CHIME/Dunlap Institute
Astronomers have been concerned about the origins of mysterious fast radio bursts (FRBs) since the first one was spotted in 2007. Researchers are now looking for the first time at non-repeating FRBs, that is, those that have so far produced only a single burst of light. have produced. The authors of a new paper published in The Astrophysical Journal looked specifically at the properties of polarized light emitted by these FRBs, providing further insight into the origins of the phenomenon. The analysis supports the hypothesis that there are different origins for repetitive and non-repetitive FRBs.
“This is a new way to analyze the data we have on FRBs. Instead of just looking at how bright something is, we also look at the angle of the vibrating electromagnetic waves of light,” said co-author Ayush Pandhi, a graduate student at the University of Toronto’s Dunlap Institute for Astronomy and Astrophysics. “It gives you additional information about how and where that light is produced and what it has experienced on its journey to us over many millions of light years.”

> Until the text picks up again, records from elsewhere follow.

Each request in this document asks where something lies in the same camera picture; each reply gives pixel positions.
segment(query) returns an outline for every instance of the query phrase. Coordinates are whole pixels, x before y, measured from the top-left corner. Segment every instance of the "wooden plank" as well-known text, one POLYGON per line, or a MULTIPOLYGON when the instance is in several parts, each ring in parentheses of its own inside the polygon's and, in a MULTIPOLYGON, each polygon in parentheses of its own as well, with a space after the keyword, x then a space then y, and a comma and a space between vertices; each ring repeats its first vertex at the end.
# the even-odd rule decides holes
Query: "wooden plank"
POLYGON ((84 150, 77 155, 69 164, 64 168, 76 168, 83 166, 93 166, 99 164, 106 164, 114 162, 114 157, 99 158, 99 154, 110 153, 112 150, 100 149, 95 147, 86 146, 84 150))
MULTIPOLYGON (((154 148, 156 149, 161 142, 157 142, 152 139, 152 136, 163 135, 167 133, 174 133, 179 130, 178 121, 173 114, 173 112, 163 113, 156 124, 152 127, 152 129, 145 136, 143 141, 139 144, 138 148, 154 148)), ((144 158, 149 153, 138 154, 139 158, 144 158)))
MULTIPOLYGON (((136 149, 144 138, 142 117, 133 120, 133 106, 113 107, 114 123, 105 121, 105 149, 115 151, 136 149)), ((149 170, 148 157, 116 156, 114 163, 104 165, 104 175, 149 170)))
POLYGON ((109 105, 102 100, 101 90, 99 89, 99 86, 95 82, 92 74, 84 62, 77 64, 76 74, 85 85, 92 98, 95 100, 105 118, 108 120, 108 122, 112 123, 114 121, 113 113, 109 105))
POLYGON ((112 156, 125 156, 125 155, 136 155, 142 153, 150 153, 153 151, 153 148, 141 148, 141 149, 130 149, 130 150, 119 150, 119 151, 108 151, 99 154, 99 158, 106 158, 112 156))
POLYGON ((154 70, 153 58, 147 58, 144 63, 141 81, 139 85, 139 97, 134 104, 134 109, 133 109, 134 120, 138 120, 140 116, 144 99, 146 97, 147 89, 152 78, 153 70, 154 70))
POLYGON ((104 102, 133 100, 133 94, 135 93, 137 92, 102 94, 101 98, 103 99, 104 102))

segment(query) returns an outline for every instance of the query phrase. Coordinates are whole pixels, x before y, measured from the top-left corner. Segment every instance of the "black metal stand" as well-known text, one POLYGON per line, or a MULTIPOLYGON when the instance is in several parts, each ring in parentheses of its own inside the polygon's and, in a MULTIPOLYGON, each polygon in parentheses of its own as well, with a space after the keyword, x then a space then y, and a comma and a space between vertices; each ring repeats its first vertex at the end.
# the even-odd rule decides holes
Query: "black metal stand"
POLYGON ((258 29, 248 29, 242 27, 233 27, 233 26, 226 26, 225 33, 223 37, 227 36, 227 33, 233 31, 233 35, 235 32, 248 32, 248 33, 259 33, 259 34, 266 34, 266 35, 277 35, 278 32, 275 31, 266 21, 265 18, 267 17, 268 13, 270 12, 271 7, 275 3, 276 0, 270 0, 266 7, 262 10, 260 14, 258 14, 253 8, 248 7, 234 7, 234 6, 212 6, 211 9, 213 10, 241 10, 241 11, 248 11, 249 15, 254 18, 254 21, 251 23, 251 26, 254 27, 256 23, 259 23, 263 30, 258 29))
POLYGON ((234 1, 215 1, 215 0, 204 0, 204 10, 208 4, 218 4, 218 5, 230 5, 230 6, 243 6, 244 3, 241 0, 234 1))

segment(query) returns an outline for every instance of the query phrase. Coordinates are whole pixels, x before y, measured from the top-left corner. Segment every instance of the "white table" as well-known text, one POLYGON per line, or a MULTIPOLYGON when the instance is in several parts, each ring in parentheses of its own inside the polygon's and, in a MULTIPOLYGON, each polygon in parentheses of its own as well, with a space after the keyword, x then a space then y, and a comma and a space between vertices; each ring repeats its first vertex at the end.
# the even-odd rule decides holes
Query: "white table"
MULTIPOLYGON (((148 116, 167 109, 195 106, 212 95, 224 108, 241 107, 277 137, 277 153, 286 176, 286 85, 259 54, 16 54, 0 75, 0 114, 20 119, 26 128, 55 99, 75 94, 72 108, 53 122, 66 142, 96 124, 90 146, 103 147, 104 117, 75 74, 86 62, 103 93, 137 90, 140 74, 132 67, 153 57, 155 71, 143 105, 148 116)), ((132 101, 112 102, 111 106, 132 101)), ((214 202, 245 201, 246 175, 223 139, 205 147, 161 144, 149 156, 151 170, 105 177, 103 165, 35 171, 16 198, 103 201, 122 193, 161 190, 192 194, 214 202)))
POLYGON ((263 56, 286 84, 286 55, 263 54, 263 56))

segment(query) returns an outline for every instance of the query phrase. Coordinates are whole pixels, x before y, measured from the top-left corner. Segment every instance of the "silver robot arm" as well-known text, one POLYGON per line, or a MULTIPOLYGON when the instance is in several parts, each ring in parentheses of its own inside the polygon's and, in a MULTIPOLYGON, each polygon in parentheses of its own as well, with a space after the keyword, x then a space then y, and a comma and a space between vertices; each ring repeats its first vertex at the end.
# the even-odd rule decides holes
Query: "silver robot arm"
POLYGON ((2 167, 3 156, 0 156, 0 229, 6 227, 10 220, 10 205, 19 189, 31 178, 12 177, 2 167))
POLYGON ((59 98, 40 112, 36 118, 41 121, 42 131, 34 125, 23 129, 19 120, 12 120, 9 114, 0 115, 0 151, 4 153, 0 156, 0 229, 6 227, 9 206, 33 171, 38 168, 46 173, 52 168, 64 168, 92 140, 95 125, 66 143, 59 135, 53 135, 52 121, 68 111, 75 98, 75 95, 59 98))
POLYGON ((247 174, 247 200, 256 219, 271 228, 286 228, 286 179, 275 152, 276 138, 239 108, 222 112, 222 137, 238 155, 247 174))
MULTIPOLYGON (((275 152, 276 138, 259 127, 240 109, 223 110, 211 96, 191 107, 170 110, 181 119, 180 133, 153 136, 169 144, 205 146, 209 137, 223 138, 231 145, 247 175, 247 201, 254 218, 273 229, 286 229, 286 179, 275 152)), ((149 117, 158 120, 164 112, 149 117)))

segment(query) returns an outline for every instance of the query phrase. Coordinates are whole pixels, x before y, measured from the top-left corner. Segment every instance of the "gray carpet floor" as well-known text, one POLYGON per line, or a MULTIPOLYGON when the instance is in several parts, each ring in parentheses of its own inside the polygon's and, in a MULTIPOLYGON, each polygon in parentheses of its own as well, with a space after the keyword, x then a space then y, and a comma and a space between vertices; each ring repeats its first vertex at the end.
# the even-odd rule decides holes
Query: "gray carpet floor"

As we previously reported, FRBs involve a sudden burst of radio frequency radiation that lasts only a few microseconds. Astronomers have more than a thousand so far; some come from sources that repeatedly emit FRBs, while others appear to burst once and go silent. You can produce these kinds of sudden energy flows by destroying something. But the existence of repeating sources suggests that at least some of them were produced by an object that survives the event. That has led to a focus on compact objects such as neutron stars and black holes – especially a class of neutron stars called magnetars – as likely sources.
Many FRBs have also been detected that do not appear to repeat at all, suggesting that the conditions that spawned them may destroy their source. That’s equivalent to a blitzar – a bizarre astronomical event caused by the sudden collapse of an overly massive neutron star. The event is caused by a previous merger of two neutron stars; this creates an unstable intermediate neutron star, which does not immediately collapse due to its rapid rotation.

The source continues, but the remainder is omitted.